香り:やや甘くトースティーな香りだ、少々アルコール、背後にスモーク、オレンジのさわやかさ、
どちらかというとビターな香ばしさが前面にある。

味:甘さは控えめでビターなシェリー感、飲み口はあっさりとしている。イチゴジャム、焙煎した麦、
現行品よりはっきりとしたオレンジ感、スモーク、微量な渋みが蓄積する。
シェリーはこてこてではなくアクセントのひとつ、非常にダルモアらしさがある。

コメント:福岡某BAR第4本目。玄人向けのモルトという印象。駆け出しの自分には難しかった・・・


ダルモアは割とお気に入りの蒸留所。
全般的にフレーバー中におけるシェリーのバランスの良さが評価できる銘柄で、
シェリーのほかにバニラや柑橘系、トーストなど複雑なフレーバーを楽しむことができる。
また実力を備えた蒸留所でありながら、マイナーであるためサントリーやアサヒ系列の取り扱いの蒸留所と比べると影が薄い感はいなめない。

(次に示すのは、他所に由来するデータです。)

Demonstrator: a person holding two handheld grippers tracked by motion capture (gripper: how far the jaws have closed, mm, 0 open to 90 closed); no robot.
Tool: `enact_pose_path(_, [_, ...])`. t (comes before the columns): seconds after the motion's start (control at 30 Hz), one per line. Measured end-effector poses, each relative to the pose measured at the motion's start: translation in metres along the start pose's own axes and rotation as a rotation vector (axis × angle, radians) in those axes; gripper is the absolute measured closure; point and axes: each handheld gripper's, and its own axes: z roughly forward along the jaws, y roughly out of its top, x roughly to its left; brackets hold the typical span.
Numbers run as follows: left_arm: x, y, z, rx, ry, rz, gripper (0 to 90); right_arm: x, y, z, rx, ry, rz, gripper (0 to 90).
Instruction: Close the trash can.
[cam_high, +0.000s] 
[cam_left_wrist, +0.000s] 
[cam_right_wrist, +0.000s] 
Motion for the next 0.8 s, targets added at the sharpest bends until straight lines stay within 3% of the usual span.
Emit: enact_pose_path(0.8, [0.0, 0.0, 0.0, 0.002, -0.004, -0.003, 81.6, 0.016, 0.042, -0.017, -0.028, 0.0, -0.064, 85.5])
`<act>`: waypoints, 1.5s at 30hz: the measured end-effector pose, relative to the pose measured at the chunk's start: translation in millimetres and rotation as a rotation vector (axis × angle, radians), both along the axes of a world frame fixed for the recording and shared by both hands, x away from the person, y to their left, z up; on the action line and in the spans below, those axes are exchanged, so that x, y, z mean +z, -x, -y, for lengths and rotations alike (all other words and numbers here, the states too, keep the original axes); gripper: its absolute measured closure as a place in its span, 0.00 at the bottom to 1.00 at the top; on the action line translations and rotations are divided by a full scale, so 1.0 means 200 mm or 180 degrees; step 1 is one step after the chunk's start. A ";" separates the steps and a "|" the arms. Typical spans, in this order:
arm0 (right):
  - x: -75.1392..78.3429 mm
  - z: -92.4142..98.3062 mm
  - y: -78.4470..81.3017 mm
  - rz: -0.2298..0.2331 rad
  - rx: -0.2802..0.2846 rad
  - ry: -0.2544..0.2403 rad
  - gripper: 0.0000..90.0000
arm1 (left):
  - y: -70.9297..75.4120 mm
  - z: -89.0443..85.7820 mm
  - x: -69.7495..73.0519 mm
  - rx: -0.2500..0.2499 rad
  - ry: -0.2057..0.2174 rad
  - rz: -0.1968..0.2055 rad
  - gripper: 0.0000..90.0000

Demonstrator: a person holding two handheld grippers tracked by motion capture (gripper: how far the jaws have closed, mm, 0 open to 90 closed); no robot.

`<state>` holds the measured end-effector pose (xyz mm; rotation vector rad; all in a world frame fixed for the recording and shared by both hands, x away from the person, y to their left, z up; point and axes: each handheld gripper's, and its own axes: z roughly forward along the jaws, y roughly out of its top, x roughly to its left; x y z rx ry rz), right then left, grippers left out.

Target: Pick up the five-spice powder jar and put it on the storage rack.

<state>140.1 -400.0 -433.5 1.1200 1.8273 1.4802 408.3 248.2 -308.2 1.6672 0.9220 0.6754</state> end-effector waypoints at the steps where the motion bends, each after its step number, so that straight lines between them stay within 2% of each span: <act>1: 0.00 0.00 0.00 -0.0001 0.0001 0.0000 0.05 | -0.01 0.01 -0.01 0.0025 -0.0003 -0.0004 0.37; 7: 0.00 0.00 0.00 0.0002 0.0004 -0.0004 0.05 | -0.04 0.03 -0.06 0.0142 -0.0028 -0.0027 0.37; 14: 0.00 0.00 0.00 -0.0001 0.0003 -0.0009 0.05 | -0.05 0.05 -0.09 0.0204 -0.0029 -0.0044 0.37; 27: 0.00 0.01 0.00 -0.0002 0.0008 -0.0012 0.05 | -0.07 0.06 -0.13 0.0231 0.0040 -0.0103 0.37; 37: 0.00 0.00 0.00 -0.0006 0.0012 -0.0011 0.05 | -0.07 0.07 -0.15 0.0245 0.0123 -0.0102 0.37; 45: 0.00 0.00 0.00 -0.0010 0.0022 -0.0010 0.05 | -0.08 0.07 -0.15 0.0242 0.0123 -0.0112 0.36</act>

上記ゆえか、初見のモルトBARで「ダルモア何かありますか」というと、バーテンからは「ん?」と思われるとか・・・。(某有名モルトBARマスター談)

近年、高級感を出すためラインナップの変更、ボトル・ラベル形状の変更を率先して取り入れているが、味わいとしては落胆するほどの変化は見られない。
しいて言えばシガーモルトやグランレゼルバからはシェリー酒の味がするようになったような・・・
あくまで推論でしかないが、シェリー樽の処理の際にシェリー酒を完全に払い出さずに原酒を詰めているのだろうか。